Instant Aggregations


(Grégoire Leroy) #1

Hello,

I recently upgraded to Elasticsearch 5.1.2 and I was eager to see the instant aggregations in action. I have a Kibana dashboard I refresh every 10s.

I expected the first request to take me between 1 and 2s, and the next ones a few dozens of ms, thanks to the request_cache as described in https://www.elastic.co/blog/instant-aggregations-rewriting-queries-for-fun-and-profit

However, it's not what happens, all queries take between 1 and 2s.

According to the documentation, the request_cache is enabled by default for the indice and I don't override it for the request.
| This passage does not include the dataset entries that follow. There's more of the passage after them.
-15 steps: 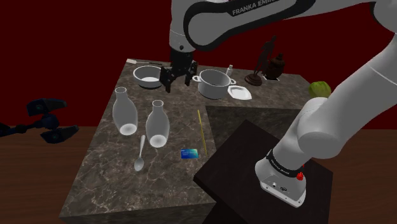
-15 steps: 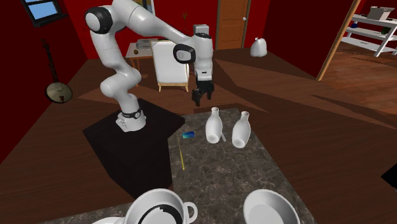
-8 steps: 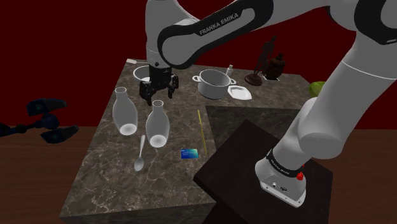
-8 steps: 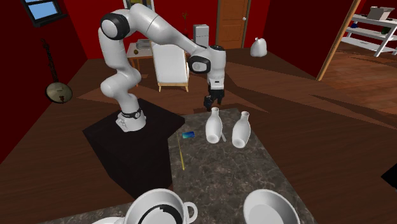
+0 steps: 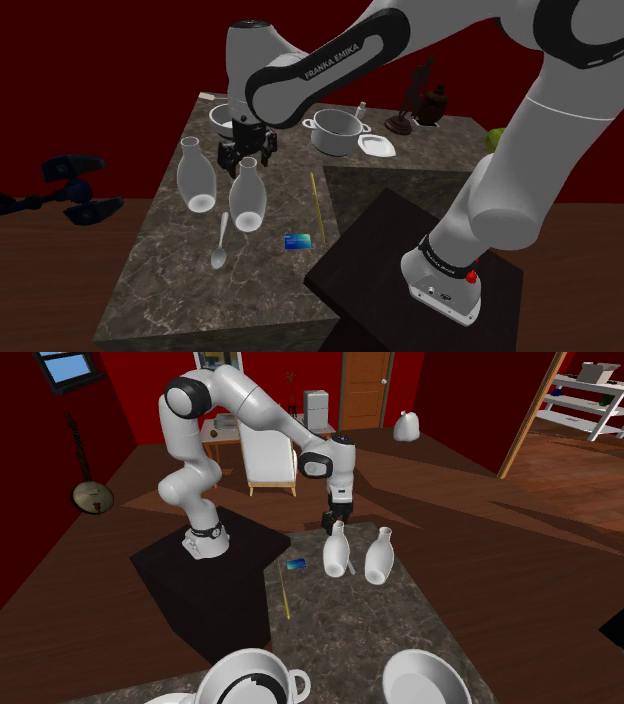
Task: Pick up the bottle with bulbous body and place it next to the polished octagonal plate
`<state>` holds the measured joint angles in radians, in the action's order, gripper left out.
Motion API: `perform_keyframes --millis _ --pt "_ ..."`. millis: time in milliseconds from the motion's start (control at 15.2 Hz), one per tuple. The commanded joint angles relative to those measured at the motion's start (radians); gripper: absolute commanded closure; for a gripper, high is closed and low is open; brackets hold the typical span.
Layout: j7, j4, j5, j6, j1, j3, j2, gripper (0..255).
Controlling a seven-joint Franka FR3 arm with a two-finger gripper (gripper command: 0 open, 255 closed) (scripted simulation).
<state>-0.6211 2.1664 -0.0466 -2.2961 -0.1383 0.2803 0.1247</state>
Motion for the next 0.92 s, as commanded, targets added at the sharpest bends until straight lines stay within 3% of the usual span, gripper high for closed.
perform_keyframes --millis 0,396,462,858 --pt "-0.002 0.001 -0.001 -0.005 -0.001 0.000 0.003 0" --pt "-0.002 0.001 -0.001 -0.004 -0.001 0.000 0.003 0" --pt "-0.002 0.001 -0.001 -0.004 -0.001 0.000 0.003 255" --pt "-0.002 0.001 -0.001 -0.004 -0.001 0.000 0.003 255"
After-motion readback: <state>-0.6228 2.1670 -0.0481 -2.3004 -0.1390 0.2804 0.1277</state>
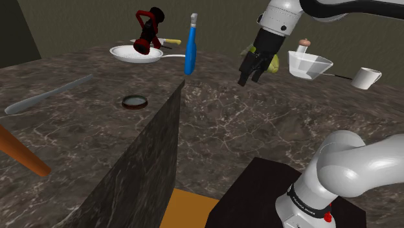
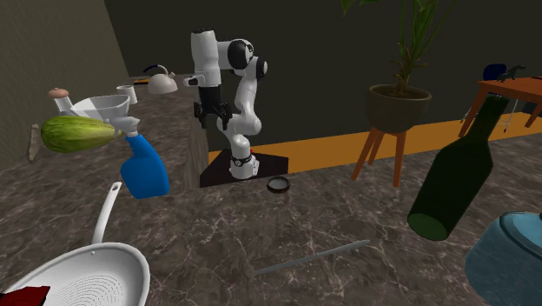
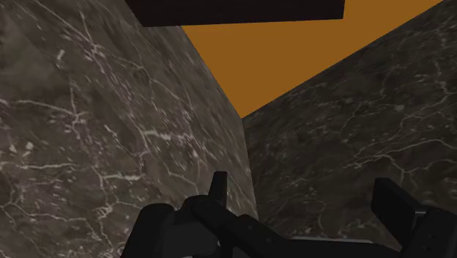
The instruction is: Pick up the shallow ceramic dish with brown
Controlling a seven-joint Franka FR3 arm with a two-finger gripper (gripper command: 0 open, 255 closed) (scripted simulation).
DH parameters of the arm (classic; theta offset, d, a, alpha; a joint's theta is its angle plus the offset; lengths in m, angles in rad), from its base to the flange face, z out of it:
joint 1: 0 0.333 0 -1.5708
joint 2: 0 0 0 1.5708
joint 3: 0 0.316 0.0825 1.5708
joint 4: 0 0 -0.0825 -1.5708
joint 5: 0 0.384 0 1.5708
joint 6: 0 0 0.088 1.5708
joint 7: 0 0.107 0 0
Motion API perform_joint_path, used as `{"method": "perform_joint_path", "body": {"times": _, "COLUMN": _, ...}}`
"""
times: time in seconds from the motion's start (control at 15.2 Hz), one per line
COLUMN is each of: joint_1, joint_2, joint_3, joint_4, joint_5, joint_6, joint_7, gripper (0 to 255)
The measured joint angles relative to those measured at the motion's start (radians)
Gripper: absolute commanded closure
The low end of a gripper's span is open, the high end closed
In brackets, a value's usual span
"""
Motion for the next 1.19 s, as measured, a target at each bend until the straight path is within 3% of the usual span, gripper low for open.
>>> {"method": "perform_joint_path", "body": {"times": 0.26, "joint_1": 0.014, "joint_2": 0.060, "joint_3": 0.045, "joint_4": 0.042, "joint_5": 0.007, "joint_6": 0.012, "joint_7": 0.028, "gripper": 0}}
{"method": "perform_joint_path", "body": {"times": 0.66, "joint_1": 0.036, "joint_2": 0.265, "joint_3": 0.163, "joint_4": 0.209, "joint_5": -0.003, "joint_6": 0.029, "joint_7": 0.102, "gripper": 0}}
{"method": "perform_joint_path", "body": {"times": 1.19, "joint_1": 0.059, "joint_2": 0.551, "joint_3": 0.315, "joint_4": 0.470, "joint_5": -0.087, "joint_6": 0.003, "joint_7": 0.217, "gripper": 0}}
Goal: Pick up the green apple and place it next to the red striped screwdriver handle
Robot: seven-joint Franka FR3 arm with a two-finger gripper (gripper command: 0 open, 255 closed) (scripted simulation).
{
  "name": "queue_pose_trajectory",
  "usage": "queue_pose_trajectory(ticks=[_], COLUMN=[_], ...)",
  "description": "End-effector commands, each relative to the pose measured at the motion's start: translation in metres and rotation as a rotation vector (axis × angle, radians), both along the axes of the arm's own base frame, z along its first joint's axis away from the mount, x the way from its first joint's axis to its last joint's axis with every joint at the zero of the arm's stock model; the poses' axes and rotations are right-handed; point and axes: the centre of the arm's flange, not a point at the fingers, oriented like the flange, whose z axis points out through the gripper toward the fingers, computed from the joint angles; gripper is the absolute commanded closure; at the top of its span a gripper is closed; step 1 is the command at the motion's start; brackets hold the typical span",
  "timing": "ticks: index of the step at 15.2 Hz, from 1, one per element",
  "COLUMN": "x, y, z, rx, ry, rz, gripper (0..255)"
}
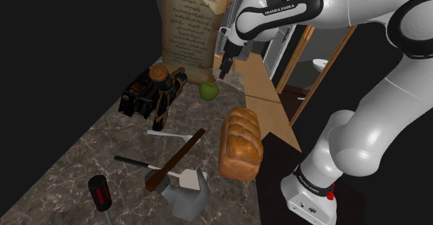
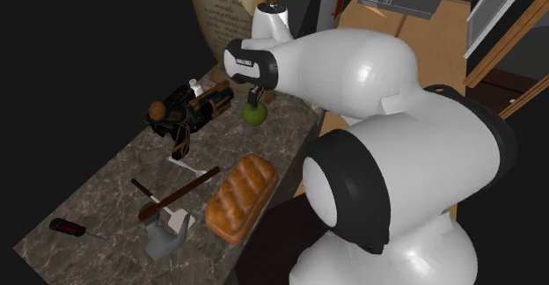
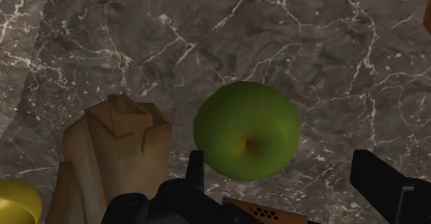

I indeed see that the request_cache is populated but I see a lot of miss :

curl -XGET 'localhost:9201/logstash_myindice-v1-2017.02.01/_stats/request_cache?pretty'
{
  "_shards" : {
    "total" : 12,
    "successful" : 12,
    "failed" : 0
  },
  "_all" : {
    "primaries" : {
      "request_cache" : {
        "memory_size_in_bytes" : 77417,
        "evictions" : 0,
        "hit_count" : 254,
        "miss_count" : 710
      }
    },
    "total" : {
      "request_cache" : {
        "memory_size_in_bytes" : 413087,
        "evictions" : 0,
        "hit_count" : 507,
        "miss_count" : 1557
      }
    }
  },
  "indices" : {
    "logstash_myindice_v1-2017.02.01" : {
      "primaries" : {
        "request_cache" : {
          "memory_size_in_bytes" : 77417,
          "evictions" : 0,
          "hit_count" : 254,
          "miss_count" : 710
        }
      },
      "total" : {
        "request_cache" : {
          "memory_size_in_bytes" : 413087,
          "evictions" : 0,
          "hit_count" : 507,
          "miss_count" : 1557
        }
      }
    }
  }
}

Did I miss something ?

An example of kibana generated request:

{
  "query": {
    "bool": {
      "must": [
        {
          "query_string": {
            "query": "*",
            "analyze_wildcard": true
          }
        },
        {
          "query_string": {
            "analyze_wildcard": true,
            "query": "netflow.direction:0"
          }
        },
        {
          "range": {
            "@timestamp": {
              "gte": 1485928995494,
              "lte": 1485943395494,
              "format": "epoch_millis"
            }
          }
        }
      ],
      "must_not": []
    }
  },
  "size": 0,
  "_source": {
    "excludes": []
  },
  "aggs": {
    "2": {
      "date_histogram": {
        "field": "@timestamp",
        "interval": "5m",
        "time_zone": "Europe/Berlin",
        "min_doc_count": 1
      },
      "aggs": {
        "1": {
          "sum": {
            "field": "netflow.in_bytes"
          }
        }
      }
    }
  }
}

Is there an issue with the size of the cache, or rather with the request which can't take advantage of the instant aggregation ?

Regards,
Grégoire


(Christian Dahlqvist) #2

The rewriting of queries in order to better utilise the cache applies to indices that are entirely within the time period and have not been updated (see the colourful images at the end of the blog post you linked to). The indices at the end of the interval will not be able to cache. How many indices do your query cover? How many of these are entirely within the time interval and are not being updated/modified?


(system) #3

This topic was automatically closed 28 days after the last reply. New replies are no longer allowed.